### PROBLEM REQUIREMENTS
An exact transcription of all the data is the expected reply.

### AVAILABLE DATA
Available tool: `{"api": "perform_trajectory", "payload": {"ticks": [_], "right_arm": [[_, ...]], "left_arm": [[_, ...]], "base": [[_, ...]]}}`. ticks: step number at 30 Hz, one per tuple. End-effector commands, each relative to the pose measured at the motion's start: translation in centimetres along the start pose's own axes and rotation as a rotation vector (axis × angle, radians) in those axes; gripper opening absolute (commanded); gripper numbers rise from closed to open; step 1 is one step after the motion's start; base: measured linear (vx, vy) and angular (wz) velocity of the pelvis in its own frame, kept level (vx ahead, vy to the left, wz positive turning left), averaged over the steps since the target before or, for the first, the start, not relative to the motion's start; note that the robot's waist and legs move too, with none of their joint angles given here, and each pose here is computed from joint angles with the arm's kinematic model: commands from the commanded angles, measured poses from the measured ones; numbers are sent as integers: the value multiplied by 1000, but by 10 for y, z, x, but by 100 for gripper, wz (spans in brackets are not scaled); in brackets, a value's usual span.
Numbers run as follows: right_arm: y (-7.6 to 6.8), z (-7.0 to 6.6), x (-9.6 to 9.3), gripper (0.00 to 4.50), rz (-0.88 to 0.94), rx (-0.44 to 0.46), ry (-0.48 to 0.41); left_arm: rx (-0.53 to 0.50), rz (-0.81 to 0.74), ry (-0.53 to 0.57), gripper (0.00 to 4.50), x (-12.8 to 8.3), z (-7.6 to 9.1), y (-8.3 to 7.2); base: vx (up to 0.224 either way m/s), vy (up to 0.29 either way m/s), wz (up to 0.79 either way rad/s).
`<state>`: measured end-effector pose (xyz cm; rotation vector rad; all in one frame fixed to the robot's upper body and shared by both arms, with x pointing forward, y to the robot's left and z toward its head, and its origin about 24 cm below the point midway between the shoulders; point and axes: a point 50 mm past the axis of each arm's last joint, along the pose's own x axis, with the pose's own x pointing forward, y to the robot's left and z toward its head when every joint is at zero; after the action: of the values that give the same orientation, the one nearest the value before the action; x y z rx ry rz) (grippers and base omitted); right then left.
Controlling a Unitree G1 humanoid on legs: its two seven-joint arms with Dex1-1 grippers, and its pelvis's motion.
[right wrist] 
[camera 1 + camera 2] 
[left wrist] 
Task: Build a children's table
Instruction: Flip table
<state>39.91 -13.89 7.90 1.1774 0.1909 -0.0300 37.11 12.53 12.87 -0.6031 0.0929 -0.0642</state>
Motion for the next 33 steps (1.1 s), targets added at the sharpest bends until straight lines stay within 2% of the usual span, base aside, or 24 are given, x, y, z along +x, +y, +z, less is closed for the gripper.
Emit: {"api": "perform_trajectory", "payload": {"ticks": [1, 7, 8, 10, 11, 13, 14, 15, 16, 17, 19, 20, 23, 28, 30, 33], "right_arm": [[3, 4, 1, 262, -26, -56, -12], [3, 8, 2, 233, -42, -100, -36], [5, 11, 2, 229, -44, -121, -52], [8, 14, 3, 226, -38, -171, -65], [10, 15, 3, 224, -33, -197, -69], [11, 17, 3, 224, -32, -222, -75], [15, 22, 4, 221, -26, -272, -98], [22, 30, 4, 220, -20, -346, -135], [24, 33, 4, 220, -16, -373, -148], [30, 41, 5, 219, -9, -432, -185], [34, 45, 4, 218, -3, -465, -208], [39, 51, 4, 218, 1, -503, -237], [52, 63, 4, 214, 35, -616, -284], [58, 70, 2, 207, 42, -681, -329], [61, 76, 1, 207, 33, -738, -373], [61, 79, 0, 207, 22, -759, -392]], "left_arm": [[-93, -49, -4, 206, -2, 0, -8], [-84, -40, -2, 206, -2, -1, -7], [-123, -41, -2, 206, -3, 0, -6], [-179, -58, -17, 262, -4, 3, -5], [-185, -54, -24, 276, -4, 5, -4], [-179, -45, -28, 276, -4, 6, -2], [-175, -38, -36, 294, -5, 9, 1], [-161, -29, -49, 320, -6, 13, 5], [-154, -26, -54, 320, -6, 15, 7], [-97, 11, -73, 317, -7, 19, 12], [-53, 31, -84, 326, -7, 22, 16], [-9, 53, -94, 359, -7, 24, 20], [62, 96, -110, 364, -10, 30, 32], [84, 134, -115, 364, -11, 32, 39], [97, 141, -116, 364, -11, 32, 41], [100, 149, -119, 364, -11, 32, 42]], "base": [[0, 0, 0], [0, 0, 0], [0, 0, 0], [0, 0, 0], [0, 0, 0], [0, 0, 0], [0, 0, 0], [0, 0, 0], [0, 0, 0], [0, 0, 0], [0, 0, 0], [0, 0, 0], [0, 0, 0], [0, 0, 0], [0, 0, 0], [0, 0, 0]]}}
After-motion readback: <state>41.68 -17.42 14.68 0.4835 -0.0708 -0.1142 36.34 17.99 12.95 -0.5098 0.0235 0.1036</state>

### EXERCISE RESULT
Available tool: `{"api": "perform_trajectory", "payload": {"ticks": [_], "right_arm": [[_, ...]], "left_arm": [[_, ...]], "base": [[_, ...]]}}`. ticks: step number at 30 Hz, one per tuple. End-effector commands, each relative to the pose measured at the motion's start: translation in centimetres along the start pose's own axes and rotation as a rotation vector (axis × angle, radians) in those axes; gripper opening absolute (commanded); gripper numbers rise from closed to open; step 1 is one step after the motion's start; base: measured linear (vx, vy) and angular (wz) velocity of the pelvis in its own frame, kept level (vx ahead, vy to the left, wz positive turning left), averaged over the steps since the target before or, for the first, the start, not relative to the motion's start; note that the robot's waist and legs move too, with none of their joint angles given here, and each pose here is computed from joint angles with the arm's kinematic model: commands from the commanded angles, measured poses from the measured ones; numbers are sent as integers: the value multiplied by 1000, but by 10 for y, z, x, but by 100 for gripper, wz (spans in brackets are not scaled); in brackets, a value's usual span.
Numbers run as follows: right_arm: y (-7.6 to 6.8), z (-7.0 to 6.6), x (-9.6 to 9.3), gripper (0.00 to 4.50), rz (-0.88 to 0.94), rx (-0.44 to 0.46), ry (-0.48 to 0.41); left_arm: rx (-0.53 to 0.50), rz (-0.81 to 0.74), ry (-0.53 to 0.57), gripper (0.00 to 4.50), x (-12.8 to 8.3), z (-7.6 to 9.1), y (-8.3 to 7.2); base: vx (up to 0.224 either way m/s), vy (up to 0.29 either way m/s), wz (up to 0.79 either way rad/s).
`<state>`: measured end-effector pose (xyz cm; rotation vector rad; all in one frame fixed to the robot's upper body and shared by both arms, with x pointing forward, y to the robot's left and z toward its head, and its origin about 24 cm below the point midway between the shoulders; point and axes: a point 50 mm past the axis of each arm's last joint, along the pose's own x axis, with the pose's own x pointing forward, y to the robot's left and z toward its head when every joint is at zero; after the action: of the values that give the same orientation, the one nearest the value before the action; x y z rx ry rz) (grippers and base omitted); right then left.
Controlling a Unitree G1 humanoid on legs: its two seven-joint arms with Dex1-1 grippers, and its pelvis's motion.
[right wrist] 
[camera 1 + camera 2] 
[left wrist] 
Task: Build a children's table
Instruction: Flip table
<state>39.91 -13.89 7.90 1.1774 0.1909 -0.0300 37.11 12.53 12.87 -0.6031 0.0929 -0.0642</state>
Motion for the next 33 steps (1.1 s), targets added at the sharpest bends until straight lines stay within 2% of the usual span, base aside, or 24 are given, x, y, z along +x, +y, +z, less is closed for the gripper.
Emit: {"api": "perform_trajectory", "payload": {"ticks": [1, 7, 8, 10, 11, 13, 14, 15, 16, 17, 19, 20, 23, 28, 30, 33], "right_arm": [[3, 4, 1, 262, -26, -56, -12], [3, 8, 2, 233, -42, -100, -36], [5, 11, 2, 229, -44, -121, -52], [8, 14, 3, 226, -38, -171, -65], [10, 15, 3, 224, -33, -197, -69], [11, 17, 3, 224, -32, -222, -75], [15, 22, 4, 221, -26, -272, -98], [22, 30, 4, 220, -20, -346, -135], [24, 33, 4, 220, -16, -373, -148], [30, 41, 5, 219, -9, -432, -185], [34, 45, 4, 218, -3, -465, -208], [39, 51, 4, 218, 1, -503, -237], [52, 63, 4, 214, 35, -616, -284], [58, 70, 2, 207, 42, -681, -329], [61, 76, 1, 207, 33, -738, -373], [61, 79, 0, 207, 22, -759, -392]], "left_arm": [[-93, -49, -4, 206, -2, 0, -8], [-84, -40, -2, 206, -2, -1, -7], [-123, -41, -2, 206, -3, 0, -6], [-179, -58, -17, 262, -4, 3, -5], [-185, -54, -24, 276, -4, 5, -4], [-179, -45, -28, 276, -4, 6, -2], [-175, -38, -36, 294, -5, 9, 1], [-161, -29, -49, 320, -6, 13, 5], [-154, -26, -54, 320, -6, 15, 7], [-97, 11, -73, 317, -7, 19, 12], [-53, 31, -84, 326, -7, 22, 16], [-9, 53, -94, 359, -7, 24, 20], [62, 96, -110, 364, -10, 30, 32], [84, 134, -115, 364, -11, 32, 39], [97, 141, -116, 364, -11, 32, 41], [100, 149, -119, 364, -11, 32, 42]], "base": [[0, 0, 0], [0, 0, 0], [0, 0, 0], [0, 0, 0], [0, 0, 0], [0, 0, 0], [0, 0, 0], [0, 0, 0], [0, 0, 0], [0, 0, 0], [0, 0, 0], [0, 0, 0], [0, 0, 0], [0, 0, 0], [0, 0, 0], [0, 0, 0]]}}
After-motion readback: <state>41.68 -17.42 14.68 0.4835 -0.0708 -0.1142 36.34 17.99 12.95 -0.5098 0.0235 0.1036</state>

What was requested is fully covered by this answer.